Rezension --> Ulli Eike - Lena Stern, Mörderhaus


Am Ende der Nemesis-Trilogie wurde Lena beurlaubt und sie ist es noch, als Ulli Eike "Das Mörderhaus" beginnt. So kann sie quasi *privat* helfen. Schnell merkt sie, dass die Kollegen auch an dem Fall dran sind und früher als gedacht, wird ihre Suspendierung aufgehoben.


Gespannt war ich nach "Hades" wie Lenas Entscheidung ausfällt und konnte nun erfreut feststellen, dass sie sich entschieden hat, nicht ins LKA zurückzukehren.
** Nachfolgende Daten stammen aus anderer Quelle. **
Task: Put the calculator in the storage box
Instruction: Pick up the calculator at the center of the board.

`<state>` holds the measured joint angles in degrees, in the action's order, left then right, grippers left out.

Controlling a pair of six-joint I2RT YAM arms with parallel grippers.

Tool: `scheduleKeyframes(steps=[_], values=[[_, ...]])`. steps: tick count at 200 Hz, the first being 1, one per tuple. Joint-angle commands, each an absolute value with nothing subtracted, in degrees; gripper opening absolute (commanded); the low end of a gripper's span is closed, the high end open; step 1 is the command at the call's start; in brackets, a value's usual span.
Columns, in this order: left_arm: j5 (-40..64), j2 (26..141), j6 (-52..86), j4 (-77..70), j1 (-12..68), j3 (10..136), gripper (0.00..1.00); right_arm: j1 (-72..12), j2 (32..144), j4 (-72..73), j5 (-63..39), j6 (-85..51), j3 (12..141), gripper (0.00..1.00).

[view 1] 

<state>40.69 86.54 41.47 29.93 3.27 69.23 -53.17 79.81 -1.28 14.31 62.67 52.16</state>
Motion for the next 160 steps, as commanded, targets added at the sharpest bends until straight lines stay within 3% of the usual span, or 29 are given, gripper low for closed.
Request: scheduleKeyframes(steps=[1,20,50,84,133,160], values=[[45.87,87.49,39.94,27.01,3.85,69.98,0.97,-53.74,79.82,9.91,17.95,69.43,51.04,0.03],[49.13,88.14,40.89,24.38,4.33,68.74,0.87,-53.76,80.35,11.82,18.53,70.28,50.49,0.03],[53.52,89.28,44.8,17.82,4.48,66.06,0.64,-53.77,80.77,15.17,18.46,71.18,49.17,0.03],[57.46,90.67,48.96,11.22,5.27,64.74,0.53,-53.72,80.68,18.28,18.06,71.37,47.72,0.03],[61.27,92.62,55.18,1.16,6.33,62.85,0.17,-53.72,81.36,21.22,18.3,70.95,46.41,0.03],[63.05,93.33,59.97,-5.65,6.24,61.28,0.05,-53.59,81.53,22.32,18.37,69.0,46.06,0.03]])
Immerhin spielt ja auch ihr Privatleben in Dortmund inzwischen eine große Rolle für ihre Überlegungen.
Ein weiteres Mal hatte mich Ulli von Anfang an gefesselt und die Geschichte rund um Lena und ihre Kollegen sehr spannend geschrieben, so spannend, dass ich sofort zum nächsten Buch greifen musste, "Das Mörderhaus" aber erst wieder mit fünf Chaospunkten bewerten muss.
Danke Ulli, dass du Lena *erschaffen* hast.